“At the root of myth is a praxis, a way of being within the world that expresses itself in a corresponding way of feeling and approaching reality, including the Supreme Reality that wraps all things around; God.” (215)
- Leonardo Boff
The Maternal
Face of God (1987)
“Myths are sets of symbols. They are the oldest and most fundamental expression of the experience of ultimate reality.” (142)
- Paul Tillich On Art
and Architecture (1987)
Ever
since the Winter Solstice, I’ve been thinking about the role of mythology and
literature in an earthen spirituality. I
have been looking back at biblical mythology and the research I once did on
biblical narrative. I have revisited the
Celtic Voyage myths (which you can see a revised page about at this blog) and
found myself reflecting more deeply on their nature as texts, as well as their role in a narrative praxis. I’ve thought about mythic themes in films and
novels, games and plays. I have seen
some positive applications of mythology, as well as a number of negative
ones. In meditation this morning, I came
round a bend with the thought that mythology
is not literature; it is something else.
What
is mythology? At this point, I think
that mythology is an entire culture’s intuitive grappling with the way of the
world; with the World as Being and Becoming—and it is the framework – Boff
called it a “praxis,” which works equally well – in which a culture expresses
its basic and most insightful cosmological precepts. It is expressed in narrative and is constructed
over time; over the course of multiple generations. As such it cannot
be by an ‘author’ – or even a number of authors – in our modern sense. Mythologies were originally transmitted
orally; only later would they have been written down. A living mythology grows and changes with the
generations and over the centuries is transformed along with a culture’s
intuitions about Earth & Cosmos and what lies beyond these physical realms;
for lack of a better shorthand—in the ‘transcendent’ realm. A mythology has many complementary strands;
all of which, twined together, constitute the intuitive landscape of a culture.
There
is a tendency to confuse mythology with literature, but mythology is not literature; its purposes,
constructs, manner of ‘composition’ and its aspirations are largely distinct
from the workings of the literary impulse, though there is obvious overlap. After much reading, study and reflection, I
have come to think of literature as a body of work that attempts to illumine our
world and our everyday lives through narrative.

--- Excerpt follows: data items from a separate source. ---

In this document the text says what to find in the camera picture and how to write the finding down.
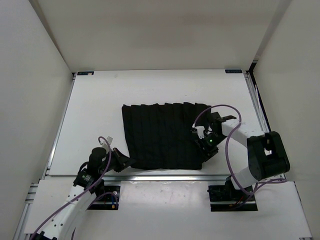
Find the black pleated skirt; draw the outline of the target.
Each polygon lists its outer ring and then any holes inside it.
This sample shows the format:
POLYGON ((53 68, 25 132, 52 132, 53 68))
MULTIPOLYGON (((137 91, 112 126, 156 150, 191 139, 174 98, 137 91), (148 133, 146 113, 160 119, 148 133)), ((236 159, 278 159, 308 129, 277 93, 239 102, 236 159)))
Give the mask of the black pleated skirt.
POLYGON ((196 144, 192 125, 207 127, 208 105, 165 103, 123 105, 125 141, 132 168, 139 170, 200 170, 209 160, 196 144))

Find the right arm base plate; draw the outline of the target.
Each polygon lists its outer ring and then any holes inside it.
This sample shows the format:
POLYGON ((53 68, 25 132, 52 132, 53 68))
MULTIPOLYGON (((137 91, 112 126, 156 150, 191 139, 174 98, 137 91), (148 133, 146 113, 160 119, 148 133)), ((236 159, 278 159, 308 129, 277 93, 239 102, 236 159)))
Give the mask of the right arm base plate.
POLYGON ((224 185, 209 185, 208 190, 211 212, 256 212, 255 196, 249 197, 240 189, 235 189, 231 180, 224 185))

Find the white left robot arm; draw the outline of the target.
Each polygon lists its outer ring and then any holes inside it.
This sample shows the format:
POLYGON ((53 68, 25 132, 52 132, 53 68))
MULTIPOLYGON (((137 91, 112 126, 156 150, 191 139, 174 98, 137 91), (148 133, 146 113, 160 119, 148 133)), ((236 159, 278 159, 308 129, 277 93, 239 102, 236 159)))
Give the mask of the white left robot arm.
POLYGON ((119 204, 119 197, 114 191, 105 190, 105 173, 119 173, 135 163, 135 159, 124 155, 117 148, 106 150, 95 147, 88 161, 80 166, 64 204, 36 228, 30 239, 72 240, 84 213, 94 202, 109 195, 114 205, 119 204))

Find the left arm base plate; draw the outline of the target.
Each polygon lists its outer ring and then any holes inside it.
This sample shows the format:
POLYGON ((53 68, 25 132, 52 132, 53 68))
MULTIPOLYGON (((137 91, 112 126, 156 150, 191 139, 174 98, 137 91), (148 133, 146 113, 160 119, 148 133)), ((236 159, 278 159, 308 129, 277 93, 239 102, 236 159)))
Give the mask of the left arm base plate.
POLYGON ((120 206, 120 193, 121 183, 119 181, 105 181, 97 191, 97 197, 88 210, 117 211, 120 206))

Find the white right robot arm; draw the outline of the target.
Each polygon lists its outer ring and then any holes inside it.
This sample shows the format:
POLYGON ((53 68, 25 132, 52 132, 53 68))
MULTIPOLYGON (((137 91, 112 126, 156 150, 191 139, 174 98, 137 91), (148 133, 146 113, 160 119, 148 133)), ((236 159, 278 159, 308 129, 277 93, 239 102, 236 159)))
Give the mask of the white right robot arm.
POLYGON ((230 200, 242 194, 250 195, 248 188, 262 180, 287 173, 290 162, 281 136, 276 131, 263 132, 249 128, 235 116, 210 113, 205 122, 193 123, 191 129, 195 144, 209 160, 218 152, 218 145, 225 142, 229 154, 229 141, 233 139, 247 149, 247 167, 231 172, 224 184, 224 193, 230 200))

Very simply put; but accurate as far as I need to go, here. It is usually ‘authorial’ (i.e., it is by an
author or a group of authors), and it comes from a specific cultural locus; i.e.,
a specific moment in social space and time (e.g., Jane Eyre was published in England on 16 October 1847 and its
author herself lived in England in particular sociocultural contexts). Literature tells stories that reveal us to
ourselves, and does so whether or not it is set within our contemporary
horizons or in some other time and place, past or future. Myths may also reveal us to ourselves; but in
different ways—at a different ‘level?’ A
key difference is the authorial one; literature springs from identifiable
authors, whereas mythology arises out of a culture over time. Perhaps this is an artifact of the evolution
of human cultures from oral to written transmission of their traditions, but it
helps distinguish these two expressions of the human spirit, and it facilitates a
critique of certain uses of ‘mythology’ in recent pop-culture and spirituality.
Another
difference (with overlap, as usual) is that mythology is preferentially cosmological
in nature; whereas literature is generally existential in its orientation. Mythology attempts to elucidate and make real
the ‘felt limits’ and transcendent aspirations of a whole culture. It often makes space ‘sacred’ and time ‘teleological,’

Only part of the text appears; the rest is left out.